Intermittent preventive treatment (IPT) is one of the malaria control strategies used in malaria endemic areas. This strategy is often used in infants and pregnant women and can contribute to a decrease in clinical malaria [32]. IPT in infants (IPTi) was shown to be a highly cost-effective intervention when it is delivered alongside the expanded programme on immunisation (EPI) with a range of $2.90–$29.63 per DALY averted [32]. This strategy can be strengthened by inclusion of iron supplementation [33]. IPTi with sulfadoxine pyrimethamine (SP) is expected to produce health improvements in a cost-effective way from both the health system and societal perspectives [31]. One study demonstrated the importance of CEA for IPT in pregnant women (IPTp) in supporting policymakers’ decisions [56]. The study showed that monthly doses of SP during the second and third trimester are more cost effective than only two doses that were previously recommended. This finding was consistent with the WHO guidelines [57].

One reviewed study estimated the cost-effectiveness of IPTp-SP on maternal clinical malaria and neonatal survival in Mozambique [38] and found that it was cost-effective in both instances. The cost per DALY averted for maternal malaria was $41.46. This intervention was said to remain cost-effective even with significant increases in drug and other related costs. Presumptive treatment regimens to prevent low birth weight associated with malaria were shown to be a cost-effective strategy in areas with high malaria transmission rates [26]. The cost-effectiveness of 2-dose IPTp-mefloquine (MQ) was compared with IPTp-SP in HIV negative women. IPTp-MQ was more cost-effective than IPTp-SP although poor tolerability of MQ does not favour its use for IPTp [58].

A malaria vaccine model was applied to analyse the cost-effectiveness of a hypothetical pre-erythrocytic malaria vaccine [34]. Using a ceiling ratio of I$207 as cost per DALY averted, this study showed that 52.4% of parameterizations predicted cost-effectiveness in the primary analysis. The cost-effectiveness of the vaccine was shown to be maximal in low endemicity settings, thereby suggesting the use of a selective vaccine introduction strategy. Vaccinating children with RTS,S vaccine was shown to be very cost-effective from both a societal and health service perspective in Malawi [40]. However, the study recommended that long-term follow-up studies were essential. The RTS,S/AS01 vaccine was shown to be highly cost-effective across a wide range of African settings [36].

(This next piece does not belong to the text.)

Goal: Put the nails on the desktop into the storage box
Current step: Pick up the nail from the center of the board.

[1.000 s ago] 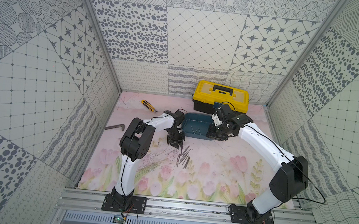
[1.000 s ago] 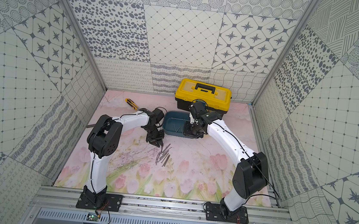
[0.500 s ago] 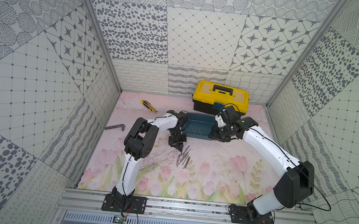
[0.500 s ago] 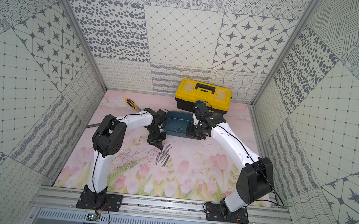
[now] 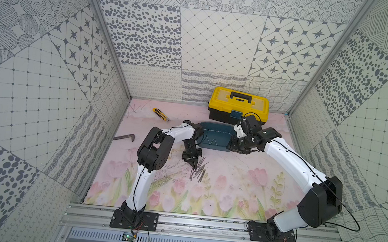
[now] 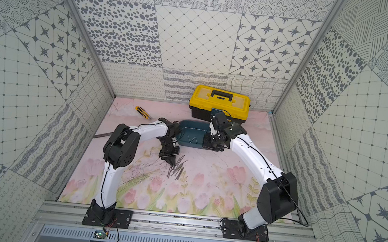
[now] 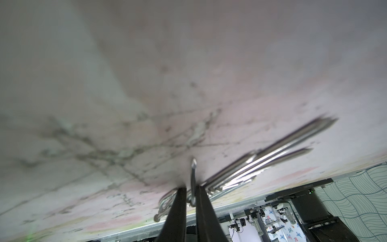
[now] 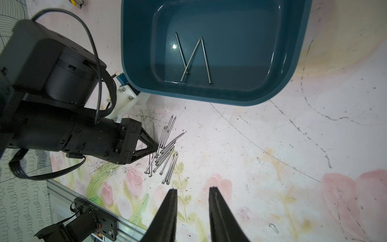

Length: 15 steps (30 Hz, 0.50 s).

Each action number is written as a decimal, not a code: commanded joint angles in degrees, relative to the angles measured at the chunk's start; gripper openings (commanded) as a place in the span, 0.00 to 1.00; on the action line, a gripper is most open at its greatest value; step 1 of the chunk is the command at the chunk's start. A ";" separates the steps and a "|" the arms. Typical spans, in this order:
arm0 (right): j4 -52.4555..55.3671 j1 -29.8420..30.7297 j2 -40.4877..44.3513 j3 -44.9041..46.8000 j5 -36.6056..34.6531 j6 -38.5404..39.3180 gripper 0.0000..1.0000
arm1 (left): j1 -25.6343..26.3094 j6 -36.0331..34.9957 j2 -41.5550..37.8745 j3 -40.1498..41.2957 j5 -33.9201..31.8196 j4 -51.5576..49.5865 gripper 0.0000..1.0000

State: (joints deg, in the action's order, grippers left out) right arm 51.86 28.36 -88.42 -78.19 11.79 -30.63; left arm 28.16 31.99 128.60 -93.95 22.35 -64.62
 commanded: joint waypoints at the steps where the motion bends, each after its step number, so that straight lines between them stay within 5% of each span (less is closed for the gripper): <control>1: -1.77 -0.23 1.14 0.37 0.59 0.35 0.32 | 0.49 -3.19 3.57 0.81 -24.82 1.21 0.14; 15: -1.76 -0.35 1.99 -0.19 2.35 -0.89 0.32 | -1.41 -2.90 1.63 -1.59 -28.20 5.26 0.16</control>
State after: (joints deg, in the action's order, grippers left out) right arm 51.57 28.23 -88.42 -78.19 13.34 -30.98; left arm 28.08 30.37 127.55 -93.86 14.83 -69.89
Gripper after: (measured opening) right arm 0.317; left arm 0.160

Simulation showed that malaria vaccines might be an efficient malaria control intervention and that both transmission setting and vaccine delivery modality are important to their cost-effectiveness [39]. The simulation used three different vaccine types: pre-erythrocytic vaccines (PEV), blood stage vaccines (BSV) and mosquito-stage transmission-blocking vaccines (MSTBV). The cost per DALY averted for PEV and BSV was $31 and $13.50 respectively at a cost of $2 per dose. Specific malaria intervention drugs used in prophylaxis, case treatment and vaccines are summarised in Table 5. SP was the most common drug of choice in malaria prophylaxis, while artemisinin-based combination therapies (ACTs) were the most common drugs used in case treatment. In addition to prophylaxis, SP was also used for case treatment.

Table 5 Specific malaria intervention drugs used for prophylaxis, case treatment and vaccines

Insecticide treated nets and vector control

The effectiveness of ITNs in preventing malaria is threatened by increasing resistance to insecticides as well as changing biting behaviour of mosquitoes [44, 45]. Combination mosquito nets such as pyrethroid piperonyl butoxide long lasting insecticidal nets were shown to be likely more cost effective than standard long lasting insecticidal nets (LLINs), especially in areas with strong resistance to pyrethroids [44]. Varying malaria transmission levels were shown to have an impact on CERs.

There is paucity of information on the cost-effectiveness of larviciding. In light of this, a study was carried out in Tanzania to estimate the CERs of microbial larviciding for malaria vectors [41]. The study estimated CERs from the provider and societal perspectives, and showed that larviciding can be used as a cost-effective intervention in urban areas with the cost per DALY averted in the range $43–$545. A study on the cost-effectiveness of a malaria control program showed case treatment to be more cost-effective than vector control, in particular, in areas where P. falciparum is prevalent and insecticide spraying is relatively ineffective [27]. The cost per DALY averted was shown to be $69.

The cost-effectiveness of elimination of falciparum malaria was analysed in a province in China [54], with the results of the study showing that the programme was cost-effective. The cost-effectiveness of an early detection system for epidemic malaria was explored in the highlands of Kenya and Uganda [19]. Results from the study suggested that the early detection system was cost-effective, but further studies are needed to analyse the costs and effects of the health systems’ reaction after being prompted by the early detection system.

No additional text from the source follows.